__Work required__.
Only the lines below, from the one with "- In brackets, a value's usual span" through the one with "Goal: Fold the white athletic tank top", are to be written out, exactly.

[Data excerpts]
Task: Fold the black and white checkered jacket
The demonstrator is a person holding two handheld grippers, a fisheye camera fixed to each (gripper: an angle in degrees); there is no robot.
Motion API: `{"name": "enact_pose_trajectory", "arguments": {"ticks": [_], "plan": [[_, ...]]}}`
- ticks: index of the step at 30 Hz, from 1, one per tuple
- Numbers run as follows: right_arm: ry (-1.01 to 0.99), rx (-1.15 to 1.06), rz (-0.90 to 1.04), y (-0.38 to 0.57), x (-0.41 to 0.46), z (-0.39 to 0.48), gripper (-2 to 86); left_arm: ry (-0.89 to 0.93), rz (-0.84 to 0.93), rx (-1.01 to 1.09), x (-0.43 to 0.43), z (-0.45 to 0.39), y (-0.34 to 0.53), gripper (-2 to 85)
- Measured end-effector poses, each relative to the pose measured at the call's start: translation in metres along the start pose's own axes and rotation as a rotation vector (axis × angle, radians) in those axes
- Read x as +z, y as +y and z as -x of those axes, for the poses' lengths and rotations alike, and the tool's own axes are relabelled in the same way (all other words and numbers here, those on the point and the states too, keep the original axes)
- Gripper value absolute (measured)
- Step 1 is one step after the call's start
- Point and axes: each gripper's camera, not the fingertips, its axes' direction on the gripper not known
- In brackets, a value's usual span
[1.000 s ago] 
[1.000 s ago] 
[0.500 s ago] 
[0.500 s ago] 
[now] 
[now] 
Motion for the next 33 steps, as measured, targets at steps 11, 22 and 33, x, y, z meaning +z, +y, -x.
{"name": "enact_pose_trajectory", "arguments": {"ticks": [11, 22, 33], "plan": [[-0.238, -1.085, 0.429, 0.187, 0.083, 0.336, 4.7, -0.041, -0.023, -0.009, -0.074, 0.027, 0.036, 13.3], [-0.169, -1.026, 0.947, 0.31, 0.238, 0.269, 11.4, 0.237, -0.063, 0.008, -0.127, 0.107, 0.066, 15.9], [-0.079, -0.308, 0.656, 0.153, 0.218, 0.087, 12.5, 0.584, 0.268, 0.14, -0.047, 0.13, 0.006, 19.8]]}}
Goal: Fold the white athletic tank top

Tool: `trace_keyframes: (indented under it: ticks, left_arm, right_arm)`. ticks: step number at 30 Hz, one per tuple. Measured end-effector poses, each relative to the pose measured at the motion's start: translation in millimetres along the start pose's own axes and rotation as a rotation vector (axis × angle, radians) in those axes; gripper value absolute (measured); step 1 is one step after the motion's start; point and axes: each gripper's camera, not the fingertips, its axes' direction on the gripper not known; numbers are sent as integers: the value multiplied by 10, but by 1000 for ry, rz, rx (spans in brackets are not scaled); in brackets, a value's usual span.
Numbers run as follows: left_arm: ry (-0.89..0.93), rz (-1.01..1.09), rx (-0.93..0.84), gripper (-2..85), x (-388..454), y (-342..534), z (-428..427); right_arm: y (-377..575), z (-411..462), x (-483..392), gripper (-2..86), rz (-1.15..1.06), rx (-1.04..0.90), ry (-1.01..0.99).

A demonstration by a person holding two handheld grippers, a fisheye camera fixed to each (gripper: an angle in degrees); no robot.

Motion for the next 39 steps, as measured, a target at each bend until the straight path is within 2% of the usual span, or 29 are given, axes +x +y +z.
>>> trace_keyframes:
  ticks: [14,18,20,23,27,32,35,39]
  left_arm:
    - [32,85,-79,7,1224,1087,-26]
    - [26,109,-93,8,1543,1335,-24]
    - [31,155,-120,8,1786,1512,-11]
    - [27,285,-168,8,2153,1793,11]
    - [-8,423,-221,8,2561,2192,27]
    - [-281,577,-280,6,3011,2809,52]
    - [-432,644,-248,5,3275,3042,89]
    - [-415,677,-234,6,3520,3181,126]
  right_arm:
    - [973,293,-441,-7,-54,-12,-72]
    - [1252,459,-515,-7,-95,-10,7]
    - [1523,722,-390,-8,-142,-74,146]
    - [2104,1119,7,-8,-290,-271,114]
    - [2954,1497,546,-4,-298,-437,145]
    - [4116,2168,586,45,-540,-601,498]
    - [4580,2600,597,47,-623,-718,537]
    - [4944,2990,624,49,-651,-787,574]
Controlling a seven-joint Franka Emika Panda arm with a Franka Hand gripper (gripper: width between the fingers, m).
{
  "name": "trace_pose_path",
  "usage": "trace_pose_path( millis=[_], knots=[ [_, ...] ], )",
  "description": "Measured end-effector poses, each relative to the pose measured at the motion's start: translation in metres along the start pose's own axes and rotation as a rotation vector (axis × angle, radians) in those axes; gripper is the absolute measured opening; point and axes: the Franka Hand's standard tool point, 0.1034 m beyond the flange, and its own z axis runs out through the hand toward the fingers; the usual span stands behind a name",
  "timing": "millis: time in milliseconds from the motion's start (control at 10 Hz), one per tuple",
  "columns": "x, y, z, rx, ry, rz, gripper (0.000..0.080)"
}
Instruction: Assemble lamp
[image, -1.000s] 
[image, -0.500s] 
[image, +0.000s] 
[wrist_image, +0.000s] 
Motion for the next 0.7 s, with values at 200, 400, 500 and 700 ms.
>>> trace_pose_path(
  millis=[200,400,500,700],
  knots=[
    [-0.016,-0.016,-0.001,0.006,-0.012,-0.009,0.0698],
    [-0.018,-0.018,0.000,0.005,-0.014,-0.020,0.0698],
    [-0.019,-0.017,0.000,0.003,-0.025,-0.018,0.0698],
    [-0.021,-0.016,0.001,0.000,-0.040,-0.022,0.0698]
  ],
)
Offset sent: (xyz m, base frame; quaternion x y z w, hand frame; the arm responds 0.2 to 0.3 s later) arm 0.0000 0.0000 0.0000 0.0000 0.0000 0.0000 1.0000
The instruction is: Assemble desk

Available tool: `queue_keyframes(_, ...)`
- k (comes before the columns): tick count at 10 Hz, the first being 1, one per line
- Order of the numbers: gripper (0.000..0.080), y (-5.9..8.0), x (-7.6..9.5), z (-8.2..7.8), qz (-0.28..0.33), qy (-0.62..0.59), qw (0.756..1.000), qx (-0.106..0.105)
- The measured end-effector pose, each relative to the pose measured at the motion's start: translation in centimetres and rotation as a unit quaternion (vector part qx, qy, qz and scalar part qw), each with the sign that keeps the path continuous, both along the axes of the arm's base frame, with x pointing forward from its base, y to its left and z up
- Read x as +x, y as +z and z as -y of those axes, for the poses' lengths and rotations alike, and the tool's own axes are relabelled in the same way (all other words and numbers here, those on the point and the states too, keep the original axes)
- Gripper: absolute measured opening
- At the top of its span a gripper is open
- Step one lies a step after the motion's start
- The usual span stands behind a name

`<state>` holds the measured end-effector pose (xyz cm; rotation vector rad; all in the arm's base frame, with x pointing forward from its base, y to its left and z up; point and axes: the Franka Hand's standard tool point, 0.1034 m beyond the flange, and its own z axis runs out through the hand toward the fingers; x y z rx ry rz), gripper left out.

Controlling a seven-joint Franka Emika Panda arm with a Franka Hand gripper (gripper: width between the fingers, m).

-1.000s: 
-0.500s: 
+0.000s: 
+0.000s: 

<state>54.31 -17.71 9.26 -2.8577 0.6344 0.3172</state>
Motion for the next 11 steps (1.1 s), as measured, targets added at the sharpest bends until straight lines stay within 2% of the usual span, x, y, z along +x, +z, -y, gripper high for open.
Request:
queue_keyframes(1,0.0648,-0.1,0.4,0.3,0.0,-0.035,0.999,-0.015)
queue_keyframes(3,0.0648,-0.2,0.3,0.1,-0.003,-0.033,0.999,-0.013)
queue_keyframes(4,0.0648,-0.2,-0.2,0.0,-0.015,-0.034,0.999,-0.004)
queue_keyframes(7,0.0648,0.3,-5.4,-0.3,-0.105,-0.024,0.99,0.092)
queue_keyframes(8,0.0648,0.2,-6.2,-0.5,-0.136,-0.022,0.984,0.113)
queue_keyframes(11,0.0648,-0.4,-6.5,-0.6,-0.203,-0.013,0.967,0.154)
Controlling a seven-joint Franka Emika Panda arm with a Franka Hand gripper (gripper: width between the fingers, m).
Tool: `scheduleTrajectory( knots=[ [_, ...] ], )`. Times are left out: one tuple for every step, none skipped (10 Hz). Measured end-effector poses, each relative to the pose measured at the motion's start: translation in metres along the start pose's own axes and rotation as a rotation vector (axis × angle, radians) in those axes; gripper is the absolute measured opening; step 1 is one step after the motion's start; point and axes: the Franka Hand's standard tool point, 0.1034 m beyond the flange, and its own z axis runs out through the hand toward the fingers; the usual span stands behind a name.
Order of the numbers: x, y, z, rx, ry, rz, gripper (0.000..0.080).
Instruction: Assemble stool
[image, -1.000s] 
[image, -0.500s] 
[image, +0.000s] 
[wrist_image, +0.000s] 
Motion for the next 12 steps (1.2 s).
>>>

__Problem solution__.
- In brackets, a value's usual span
[1.000 s ago] 
[1.000 s ago] 
[0.500 s ago] 
[0.500 s ago] 
[now] 
[now] 
Motion for the next 33 steps, as measured, targets at steps 11, 22 and 33, x, y, z meaning +z, +y, -x.
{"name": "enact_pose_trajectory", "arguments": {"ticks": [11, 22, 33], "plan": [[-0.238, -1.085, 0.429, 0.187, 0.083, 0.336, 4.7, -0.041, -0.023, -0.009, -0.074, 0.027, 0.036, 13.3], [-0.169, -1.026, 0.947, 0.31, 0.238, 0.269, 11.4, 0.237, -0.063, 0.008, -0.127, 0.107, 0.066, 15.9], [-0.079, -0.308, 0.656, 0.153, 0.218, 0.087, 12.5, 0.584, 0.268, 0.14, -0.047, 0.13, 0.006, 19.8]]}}
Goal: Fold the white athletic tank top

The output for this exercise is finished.